烦了苦笑道:“别婆娘一大群了,等再找到阿依,咱们能活几年算几年吧”。
月儿道:“哥,要不把洛阳那小丫头……”。
“别!”,烦了忙道:“月儿,你饶了我吧,我真的怕了”。
“那咱们去城外农庄散散心,就我和你”。
“要带上锐儿和平安……”。
“行!”。
“还有潇潇和……”。
“不带!”。
“那天走的匆忙,巴扎还在兴庆宫呢”。
“我去要,奥,贵妃如今是太后了,顺便看看她”。
月儿急匆匆去了,烦了起身去往西院,忍不住看向瑶儿小院,砖瓦匠正在干活儿,那里要被改造成小库房,从此不会再有蒲刺客了。“再见,傻刺客……”。

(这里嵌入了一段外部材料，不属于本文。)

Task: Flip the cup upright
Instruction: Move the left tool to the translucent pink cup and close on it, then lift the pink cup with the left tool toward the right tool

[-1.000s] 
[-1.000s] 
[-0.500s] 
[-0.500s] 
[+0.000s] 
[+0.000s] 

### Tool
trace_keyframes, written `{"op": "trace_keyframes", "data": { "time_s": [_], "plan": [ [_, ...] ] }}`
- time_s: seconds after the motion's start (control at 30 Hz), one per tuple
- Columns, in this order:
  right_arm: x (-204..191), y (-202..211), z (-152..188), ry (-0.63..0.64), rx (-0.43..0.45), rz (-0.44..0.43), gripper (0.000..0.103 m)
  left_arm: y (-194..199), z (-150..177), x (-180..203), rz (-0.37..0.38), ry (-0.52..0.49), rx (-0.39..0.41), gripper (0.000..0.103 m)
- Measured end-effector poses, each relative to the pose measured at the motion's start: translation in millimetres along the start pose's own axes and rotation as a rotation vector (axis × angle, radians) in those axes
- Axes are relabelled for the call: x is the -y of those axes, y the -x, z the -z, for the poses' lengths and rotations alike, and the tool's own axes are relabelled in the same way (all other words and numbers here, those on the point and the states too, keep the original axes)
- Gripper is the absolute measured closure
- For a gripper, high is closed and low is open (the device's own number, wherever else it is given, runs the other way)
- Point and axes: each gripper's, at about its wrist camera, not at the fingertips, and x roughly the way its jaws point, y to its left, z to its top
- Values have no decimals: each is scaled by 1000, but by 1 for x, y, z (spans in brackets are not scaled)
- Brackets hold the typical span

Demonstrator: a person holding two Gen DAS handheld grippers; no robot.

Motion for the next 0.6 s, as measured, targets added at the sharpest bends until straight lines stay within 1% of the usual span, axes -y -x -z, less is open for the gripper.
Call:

潇潇已经怀孕七个月,正挺着大肚子在遛弯,烦了走到旁边陪她着走。
“郎君”。
“嗯?”。
“要不……纳两房小妾吧”。
“两房?”,烦了头摇的拨浪鼓一般,“可算了吧”。
“别人会笑话我的”。
“那是嫉妒,别理她们”。
“郎君……我管不好家……”。
“管的挺好的,七娘的事不怪你,是我的错”。
两口子正说着话,奴婢来报说太子殿下微服来访,已经在前院正厅。
“让他来这里吧”。
潇潇道:“我回避一下”。
“不用”。
不多时李昂进到院中,身旁跟的却是鱼弘。
“伯父,伯母”。
“嗯,坐”。
三人坐在院中石凳上闲聊,烦了并没有问他学业,只问了些生活中的事,如今萧妃还在原来宫里,李昂已住进少阳院,王守和魏从简很给面子,财货人手安排的不错,姑妈特意将鱼弘派去做了李昂跟班,总得来说娘俩的日子大有改善。

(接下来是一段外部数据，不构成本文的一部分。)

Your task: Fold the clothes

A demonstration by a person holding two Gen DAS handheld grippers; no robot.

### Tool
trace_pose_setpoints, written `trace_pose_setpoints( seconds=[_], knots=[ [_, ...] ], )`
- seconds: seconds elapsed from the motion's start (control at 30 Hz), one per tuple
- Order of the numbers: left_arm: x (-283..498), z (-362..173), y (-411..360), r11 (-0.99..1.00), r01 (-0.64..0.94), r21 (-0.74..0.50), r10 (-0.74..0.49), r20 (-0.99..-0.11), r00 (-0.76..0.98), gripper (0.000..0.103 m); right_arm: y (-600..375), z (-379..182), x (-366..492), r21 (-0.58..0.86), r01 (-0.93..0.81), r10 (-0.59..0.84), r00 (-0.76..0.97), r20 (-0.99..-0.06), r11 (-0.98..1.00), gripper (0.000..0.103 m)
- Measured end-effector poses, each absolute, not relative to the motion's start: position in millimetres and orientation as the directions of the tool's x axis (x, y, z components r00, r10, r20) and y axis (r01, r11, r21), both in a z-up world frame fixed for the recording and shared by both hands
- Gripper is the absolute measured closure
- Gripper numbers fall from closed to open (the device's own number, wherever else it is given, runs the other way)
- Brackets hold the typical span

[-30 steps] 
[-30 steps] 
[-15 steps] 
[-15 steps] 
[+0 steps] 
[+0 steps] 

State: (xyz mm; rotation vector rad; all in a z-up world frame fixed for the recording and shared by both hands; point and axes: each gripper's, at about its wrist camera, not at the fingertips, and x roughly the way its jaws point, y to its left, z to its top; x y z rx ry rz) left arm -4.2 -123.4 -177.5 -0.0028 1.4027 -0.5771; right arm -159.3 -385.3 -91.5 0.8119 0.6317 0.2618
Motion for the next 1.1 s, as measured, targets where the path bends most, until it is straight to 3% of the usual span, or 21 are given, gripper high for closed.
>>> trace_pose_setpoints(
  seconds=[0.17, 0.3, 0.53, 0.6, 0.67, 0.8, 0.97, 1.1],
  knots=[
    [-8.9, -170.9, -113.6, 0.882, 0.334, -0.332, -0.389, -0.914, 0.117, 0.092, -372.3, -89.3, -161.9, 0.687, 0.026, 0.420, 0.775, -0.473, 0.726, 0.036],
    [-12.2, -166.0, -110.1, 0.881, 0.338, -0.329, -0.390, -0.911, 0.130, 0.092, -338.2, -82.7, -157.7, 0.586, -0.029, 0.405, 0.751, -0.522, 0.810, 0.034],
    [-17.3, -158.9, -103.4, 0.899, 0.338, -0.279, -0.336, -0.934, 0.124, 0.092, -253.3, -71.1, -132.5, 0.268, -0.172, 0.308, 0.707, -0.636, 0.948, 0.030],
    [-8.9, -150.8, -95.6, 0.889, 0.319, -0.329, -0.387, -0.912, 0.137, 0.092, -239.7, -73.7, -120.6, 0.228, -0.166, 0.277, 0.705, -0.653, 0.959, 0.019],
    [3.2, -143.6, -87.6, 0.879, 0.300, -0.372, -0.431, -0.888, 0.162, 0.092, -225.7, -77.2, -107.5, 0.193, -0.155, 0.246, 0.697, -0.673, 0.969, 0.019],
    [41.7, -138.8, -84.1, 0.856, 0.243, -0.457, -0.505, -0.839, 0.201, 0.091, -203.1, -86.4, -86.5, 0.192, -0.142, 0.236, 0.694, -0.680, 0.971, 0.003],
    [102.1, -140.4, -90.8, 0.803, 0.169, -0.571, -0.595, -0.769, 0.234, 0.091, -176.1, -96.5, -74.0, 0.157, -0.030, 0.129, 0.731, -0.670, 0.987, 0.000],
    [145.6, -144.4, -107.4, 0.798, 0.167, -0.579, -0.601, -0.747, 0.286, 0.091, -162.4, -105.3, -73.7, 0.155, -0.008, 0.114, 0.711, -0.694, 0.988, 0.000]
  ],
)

李昂再三代母亲致谢,其实以萧妃的品阶出趟宫不算什么,可她谨慎惯了,丝毫不敢放肆。
烦了用手扶住潇潇的腰,说道:“不用这么多礼数,既叫你坐在这里,便是没拿你当外人,再三客套反而生疏”。
后院妇人见外客是有规矩的,挺着大肚子的极少,像他这样当着客人的面跟婆娘接触,其实有些失礼,不过李昂是小辈,而且跟两口子也都认识,在此处便意味着关系亲近。
李昂放松了些,笑着恭维道:“伯父与伯母当真琴瑟调和”。
“爹!娘!”,武二跑了进来,烦了忙伸手挡住他,“离你娘远些”。
武二咯咯笑着扑到他怀里,“爹,我娘说她肚子里有个小妹妹”。
潇潇脸色一红,伸手打他屁股一下,“别乱说”。
杨锋也到近前,懂事的叫道,“爹,娘”。
烦了将哥俩都抱到腿上,“这是李家二哥,叫人”。
小哥俩一个乖巧一个活泼,在烦了怀里咯咯笑个不停,看的李昂很是羡慕,他从来没见过爹娘恩爱的模样,更不知道父爱是什么。
时间不长,锐儿和平安来了,四个小子大呼小叫的一起跑出院子,潇潇说有些累,也去了屋里,只剩下烦了和李昂。
李昂性格内向,不是善于言辞的人,烦了看他没有要走的意思,起身道:“走,带你钓鱼去”。
爷俩去到池边柳树下,烦了教他挂饵抛竿,而后静待鱼儿上钩,暖风吹过,柳枝轻摆,水波粼粼,使人忘忧。
“伯父”。
“嗯?”。
“听说瑶夫人离世?”。
“嗯”。
李昂犹豫一下,又问道:”伯父极宠瑶夫人,她既离世,为何不见伯父有忧伤之色?”。
“她不愿看我忧伤”。
“伯父何以知之?”。
“我若离世,也不愿看她伤心”。
李昂点点头,“昂儿懂了”。
过了一阵,他又道:“伯父资兼文武,名满天下,却辞相甘任闲职,何以平心静气?”。
烦了道:“朝野已得美名,家有娇妻财赋,天下靖平,何需躬身劳累?”。
李昂又问道:“悠闲自在,何如执掌权柄?”。
烦了道:“权柄之重,非止在形,更在于心,欲掌天下事,需胸怀天下,承天下之重。若胸怀天下,又何需诸事亲为?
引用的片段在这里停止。